Why not use Unicode for sorting

So why not use Unicode for sorting?

First, for the average user, who does not know Unicode, all they need is to convert strings to the native language for lexicographical sorting.

Second, even sorting with native characters is difficult because browsers need to support localized sorting for different languages.

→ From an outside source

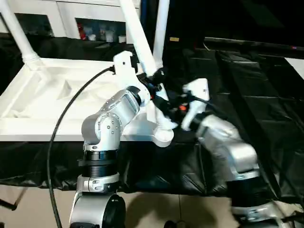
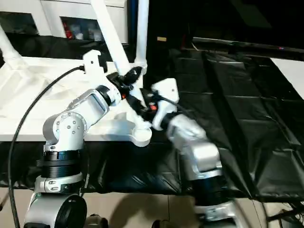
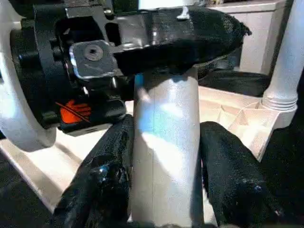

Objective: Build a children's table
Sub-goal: Pick table leg

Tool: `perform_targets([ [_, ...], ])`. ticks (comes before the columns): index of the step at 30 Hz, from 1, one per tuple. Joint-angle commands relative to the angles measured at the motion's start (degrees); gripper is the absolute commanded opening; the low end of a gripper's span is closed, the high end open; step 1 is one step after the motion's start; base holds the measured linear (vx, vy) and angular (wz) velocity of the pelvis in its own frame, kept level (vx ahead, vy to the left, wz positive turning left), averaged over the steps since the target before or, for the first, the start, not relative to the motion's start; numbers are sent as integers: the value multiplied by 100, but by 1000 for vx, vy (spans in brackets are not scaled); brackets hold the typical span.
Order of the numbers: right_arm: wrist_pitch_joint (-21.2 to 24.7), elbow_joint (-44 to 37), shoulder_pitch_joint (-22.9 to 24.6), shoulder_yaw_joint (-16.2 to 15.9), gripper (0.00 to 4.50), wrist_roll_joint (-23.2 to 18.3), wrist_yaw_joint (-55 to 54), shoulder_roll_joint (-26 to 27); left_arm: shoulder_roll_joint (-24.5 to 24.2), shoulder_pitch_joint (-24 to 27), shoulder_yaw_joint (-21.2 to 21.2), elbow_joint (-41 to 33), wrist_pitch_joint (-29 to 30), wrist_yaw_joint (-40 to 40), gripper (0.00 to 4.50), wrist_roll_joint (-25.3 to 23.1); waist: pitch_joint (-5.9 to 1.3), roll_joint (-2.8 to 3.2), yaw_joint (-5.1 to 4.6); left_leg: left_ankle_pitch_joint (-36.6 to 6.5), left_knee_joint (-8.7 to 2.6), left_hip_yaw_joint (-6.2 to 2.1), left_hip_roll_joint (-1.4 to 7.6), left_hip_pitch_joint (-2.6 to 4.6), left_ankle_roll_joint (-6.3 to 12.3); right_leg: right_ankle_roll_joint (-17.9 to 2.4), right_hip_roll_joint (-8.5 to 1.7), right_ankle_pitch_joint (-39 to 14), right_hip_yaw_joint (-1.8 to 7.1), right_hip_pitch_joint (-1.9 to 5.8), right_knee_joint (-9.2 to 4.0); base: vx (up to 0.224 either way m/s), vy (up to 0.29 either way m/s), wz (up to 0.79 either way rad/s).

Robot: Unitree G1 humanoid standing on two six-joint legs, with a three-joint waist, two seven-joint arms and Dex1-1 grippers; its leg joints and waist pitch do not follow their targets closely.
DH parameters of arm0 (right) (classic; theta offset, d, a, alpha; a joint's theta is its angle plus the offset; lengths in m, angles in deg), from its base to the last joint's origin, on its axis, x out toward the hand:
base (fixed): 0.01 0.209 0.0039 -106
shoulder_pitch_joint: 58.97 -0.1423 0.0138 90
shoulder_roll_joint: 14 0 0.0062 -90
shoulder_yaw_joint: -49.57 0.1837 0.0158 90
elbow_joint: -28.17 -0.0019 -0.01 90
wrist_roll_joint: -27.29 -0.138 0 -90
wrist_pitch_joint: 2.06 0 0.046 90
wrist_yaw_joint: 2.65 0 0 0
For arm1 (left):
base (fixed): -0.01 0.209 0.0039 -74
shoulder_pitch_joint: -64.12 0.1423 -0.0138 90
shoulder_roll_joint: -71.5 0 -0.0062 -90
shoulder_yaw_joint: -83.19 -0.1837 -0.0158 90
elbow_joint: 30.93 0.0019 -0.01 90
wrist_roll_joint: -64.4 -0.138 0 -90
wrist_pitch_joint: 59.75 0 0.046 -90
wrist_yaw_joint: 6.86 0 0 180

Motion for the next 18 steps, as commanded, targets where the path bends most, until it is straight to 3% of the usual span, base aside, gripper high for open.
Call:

This makes for a huge amount of work.

Emoji regular matches

Finally, we will talk about emoji regular matching.

Emoji is a series of expressions that we can use Unicode to express, but there are so many emoji, almost 3,521, that we need to write the following code for emoji regular matching:

(? :\ud83e\uddd1\ud83c\udffb\u200d\u2764\ufe0f\u200d\ud83d\udc8b\u200d\ud83e\uddd1\ud83c\udffc|\ud83e\uddd1\ud83c\udffb\u20 0d\u2764\ufe0f\u200d\ud83d [...Copy the code

To get a sense of how many emojis there are, use an image:

With so many emojis, is there an easy way to match them? The answer is yes.

In the TC39 proposal of ECMAScript, emoji regular matching has been added to the standard, which can be represented by {Emoji_Presentation}.

\p{Emoji_Presentation}

Copy the code

Isn’t that easy?

conclusion

This paper briefly introduces the local character sorting rules and emoji regular matching. Hope to be able to bring help to everyone in the actual work.

This article is available at www.flydean.com/04-unicode-…

The most popular interpretation, the most profound dry goods, the most concise tutorial, many tips you didn’t know waiting for you to discover!